[Start of Attachment]

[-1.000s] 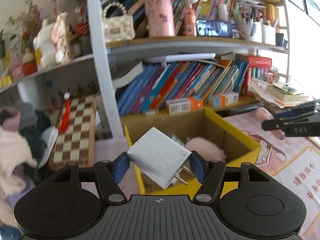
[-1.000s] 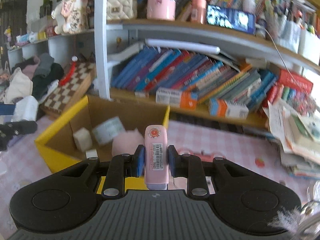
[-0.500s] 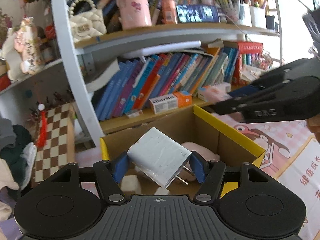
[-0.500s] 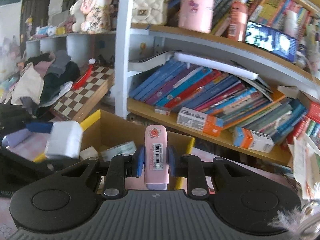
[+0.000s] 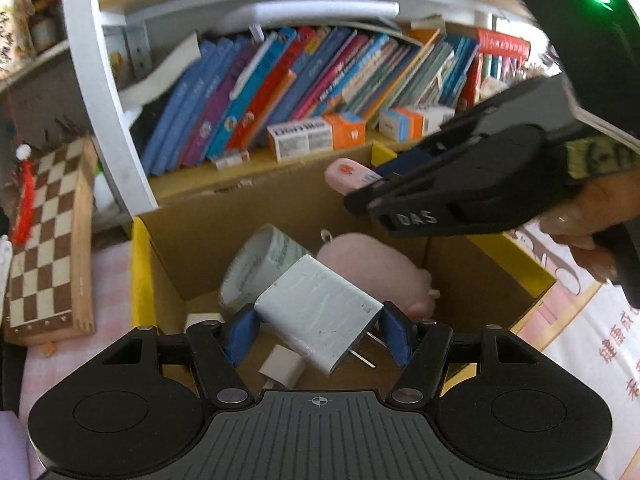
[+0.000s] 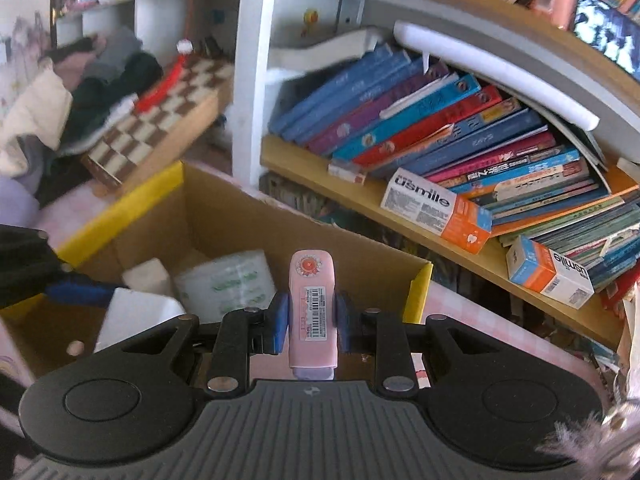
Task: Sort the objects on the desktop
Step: 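Lower into the box and open both tools to drop charger and pink stick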
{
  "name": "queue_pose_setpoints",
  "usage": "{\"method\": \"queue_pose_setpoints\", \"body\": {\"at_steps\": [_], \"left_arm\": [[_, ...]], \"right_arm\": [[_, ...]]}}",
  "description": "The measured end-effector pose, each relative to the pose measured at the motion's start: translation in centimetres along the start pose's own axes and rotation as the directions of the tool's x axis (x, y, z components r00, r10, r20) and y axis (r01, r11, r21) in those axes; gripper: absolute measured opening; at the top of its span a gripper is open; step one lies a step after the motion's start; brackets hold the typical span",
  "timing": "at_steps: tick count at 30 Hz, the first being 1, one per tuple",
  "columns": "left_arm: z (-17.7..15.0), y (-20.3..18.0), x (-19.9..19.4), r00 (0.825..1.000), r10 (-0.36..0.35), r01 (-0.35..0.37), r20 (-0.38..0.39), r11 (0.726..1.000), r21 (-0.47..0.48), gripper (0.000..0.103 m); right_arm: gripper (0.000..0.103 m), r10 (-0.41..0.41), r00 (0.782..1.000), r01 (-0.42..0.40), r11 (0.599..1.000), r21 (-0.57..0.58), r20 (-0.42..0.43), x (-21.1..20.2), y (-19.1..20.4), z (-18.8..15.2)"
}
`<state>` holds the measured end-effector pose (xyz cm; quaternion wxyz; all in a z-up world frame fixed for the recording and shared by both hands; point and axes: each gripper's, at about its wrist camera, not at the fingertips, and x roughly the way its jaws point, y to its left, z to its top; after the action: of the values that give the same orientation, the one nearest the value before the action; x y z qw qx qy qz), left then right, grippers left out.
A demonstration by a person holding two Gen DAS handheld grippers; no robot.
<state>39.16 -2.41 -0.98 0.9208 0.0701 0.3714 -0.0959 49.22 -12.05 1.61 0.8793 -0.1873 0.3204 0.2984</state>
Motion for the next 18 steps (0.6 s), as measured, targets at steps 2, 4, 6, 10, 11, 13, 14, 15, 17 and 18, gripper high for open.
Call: {"method": "queue_pose_setpoints", "body": {"at_steps": [2,4,6,10,11,13,14,15,17,18], "left_arm": [[0.0,-0.1,0.6,1.000,-0.009,0.009,-0.021,1.000,0.004,0.065],[-0.1,-0.1,1.0,0.999,-0.022,0.022,-0.037,1.000,-0.002,0.065],[-0.1,0.0,1.3,0.998,-0.039,0.038,-0.052,0.999,-0.013,0.065],[-0.1,0.5,1.6,0.995,-0.069,0.066,-0.074,0.997,-0.046,0.065],[-0.1,0.6,1.7,0.994,-0.075,0.071,-0.078,0.996,-0.053,0.065],[-0.1,0.7,1.7,0.993,-0.087,0.082,-0.085,0.994,-0.068,0.065],[-0.1,0.8,1.8,0.992,-0.094,0.087,-0.088,0.993,-0.077,0.065],[-0.1,0.9,1.9,0.991,-0.101,0.093,-0.091,0.992,-0.085,0.065],[-0.1,1.2,2.1,0.988,-0.117,0.106,-0.099,0.989,-0.103,0.065],[-0.1,1.3,2.1,0.987,-0.125,0.113,-0.102,0.987,-0.112,0.065]], "right_arm": [[0.023,-0.001,1.000,0.000,1.000,-0.018,-0.026,1.1,-0.1,0.1],[0.023,0.001,0.999,-0.002,0.999,-0.035,-0.052,2.0,-0.2,0.2],[0.023,0.002,0.997,-0.006,0.999,-0.051,-0.079,2.9,-0.2,0.2],[0.023,0.008,0.992,-0.017,0.998,-0.066,-0.126,4.3,-0.4,0.0],[0.023,0.011,0.991,-0.020,0.998,-0.067,-0.133,4.5,-0.4,-0.1],[0.023,0.014,0.990,-0.024,0.997,-0.068,-0.138,4.9,-0.4,-0.1],[0.023,0.016,0.990,-0.026,0.997,-0.069,-0.139,5.0,-0.4,0.0],[0.023,0.018,0.990,-0.028,0.997,-0.070,-0.141,5.1,-0.4,0.1],[0.023,0.021,0.989,-0.032,0.997,-0.072,-0.146,5.3,-0.5,0.2],[0.023,0.022,0.989,-0.033,0.997,-0.073,-0.148,5.4,-0.5,0.3]]}}
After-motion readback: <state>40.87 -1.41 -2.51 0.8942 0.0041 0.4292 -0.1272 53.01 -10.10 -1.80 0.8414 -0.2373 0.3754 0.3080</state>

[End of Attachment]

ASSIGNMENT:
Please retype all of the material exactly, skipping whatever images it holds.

OUTPUT FOR THIS TASK:
[-1.000s] 
[-1.000s] 
[-0.500s] 
[-0.500s] 
[+0.000s] 
[+0.000s] 
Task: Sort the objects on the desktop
Step: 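Lower into the box and open both tools to drop charger and pink stick
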{
  "name": "queue_pose_setpoints",
  "usage": "{\"method\": \"queue_pose_setpoints\", \"body\": {\"at_steps\": [_], \"left_arm\": [[_, ...]], \"right_arm\": [[_, ...]]}}",
  "description": "The measured end-effector pose, each relative to the pose measured at the motion's start: translation in centimetres along the start pose's own axes and rotation as the directions of the tool's x axis (x, y, z components r00, r10, r20) and y axis (r01, r11, r21) in those axes; gripper: absolute measured opening; at the top of its span a gripper is open; step one lies a step after the motion's start; brackets hold the typical span",
  "timing": "at_steps: tick count at 30 Hz, the first being 1, one per tuple",
  "columns": "left_arm: z (-17.7..15.0), y (-20.3..18.0), x (-19.9..19.4), r00 (0.825..1.000), r10 (-0.36..0.35), r01 (-0.35..0.37), r20 (-0.38..0.39), r11 (0.726..1.000), r21 (-0.47..0.48), gripper (0.000..0.103 m); right_arm: gripper (0.000..0.103 m), r10 (-0.41..0.41), r00 (0.782..1.000), r01 (-0.42..0.40), r11 (0.599..1.000), r21 (-0.57..0.58), r20 (-0.42..0.43), x (-21.1..20.2), y (-19.1..20.4), z (-18.8..15.2)"
}
`<state>` holds the measured end-effector pose (xyz cm; quaternion wxyz; all in a z-up world frame fixed for the recording and shared by both hands; point and axes: each gripper's, at about its wrist camera, not at the fingertips, and x roughly the way its jaws point, y to its left, z to its top; after the action: of the values that give the same orientation, the one nearest the value before the action; x y z qw qx qy qz), left then right, grippers left out.
A demonstration by a person holding two Gen DAS handheld grippers; no robot.
<state>39.16 -2.41 -0.98 0.9208 0.0701 0.3714 -0.0959 49.22 -12.05 1.61 0.8793 -0.1873 0.3204 0.2984</state>
Motion for the next 18 steps (0.6 s), as measured, targets at steps 2, 4, 6, 10, 11, 13, 14, 15, 17 and 18, gripper high for open.
Call: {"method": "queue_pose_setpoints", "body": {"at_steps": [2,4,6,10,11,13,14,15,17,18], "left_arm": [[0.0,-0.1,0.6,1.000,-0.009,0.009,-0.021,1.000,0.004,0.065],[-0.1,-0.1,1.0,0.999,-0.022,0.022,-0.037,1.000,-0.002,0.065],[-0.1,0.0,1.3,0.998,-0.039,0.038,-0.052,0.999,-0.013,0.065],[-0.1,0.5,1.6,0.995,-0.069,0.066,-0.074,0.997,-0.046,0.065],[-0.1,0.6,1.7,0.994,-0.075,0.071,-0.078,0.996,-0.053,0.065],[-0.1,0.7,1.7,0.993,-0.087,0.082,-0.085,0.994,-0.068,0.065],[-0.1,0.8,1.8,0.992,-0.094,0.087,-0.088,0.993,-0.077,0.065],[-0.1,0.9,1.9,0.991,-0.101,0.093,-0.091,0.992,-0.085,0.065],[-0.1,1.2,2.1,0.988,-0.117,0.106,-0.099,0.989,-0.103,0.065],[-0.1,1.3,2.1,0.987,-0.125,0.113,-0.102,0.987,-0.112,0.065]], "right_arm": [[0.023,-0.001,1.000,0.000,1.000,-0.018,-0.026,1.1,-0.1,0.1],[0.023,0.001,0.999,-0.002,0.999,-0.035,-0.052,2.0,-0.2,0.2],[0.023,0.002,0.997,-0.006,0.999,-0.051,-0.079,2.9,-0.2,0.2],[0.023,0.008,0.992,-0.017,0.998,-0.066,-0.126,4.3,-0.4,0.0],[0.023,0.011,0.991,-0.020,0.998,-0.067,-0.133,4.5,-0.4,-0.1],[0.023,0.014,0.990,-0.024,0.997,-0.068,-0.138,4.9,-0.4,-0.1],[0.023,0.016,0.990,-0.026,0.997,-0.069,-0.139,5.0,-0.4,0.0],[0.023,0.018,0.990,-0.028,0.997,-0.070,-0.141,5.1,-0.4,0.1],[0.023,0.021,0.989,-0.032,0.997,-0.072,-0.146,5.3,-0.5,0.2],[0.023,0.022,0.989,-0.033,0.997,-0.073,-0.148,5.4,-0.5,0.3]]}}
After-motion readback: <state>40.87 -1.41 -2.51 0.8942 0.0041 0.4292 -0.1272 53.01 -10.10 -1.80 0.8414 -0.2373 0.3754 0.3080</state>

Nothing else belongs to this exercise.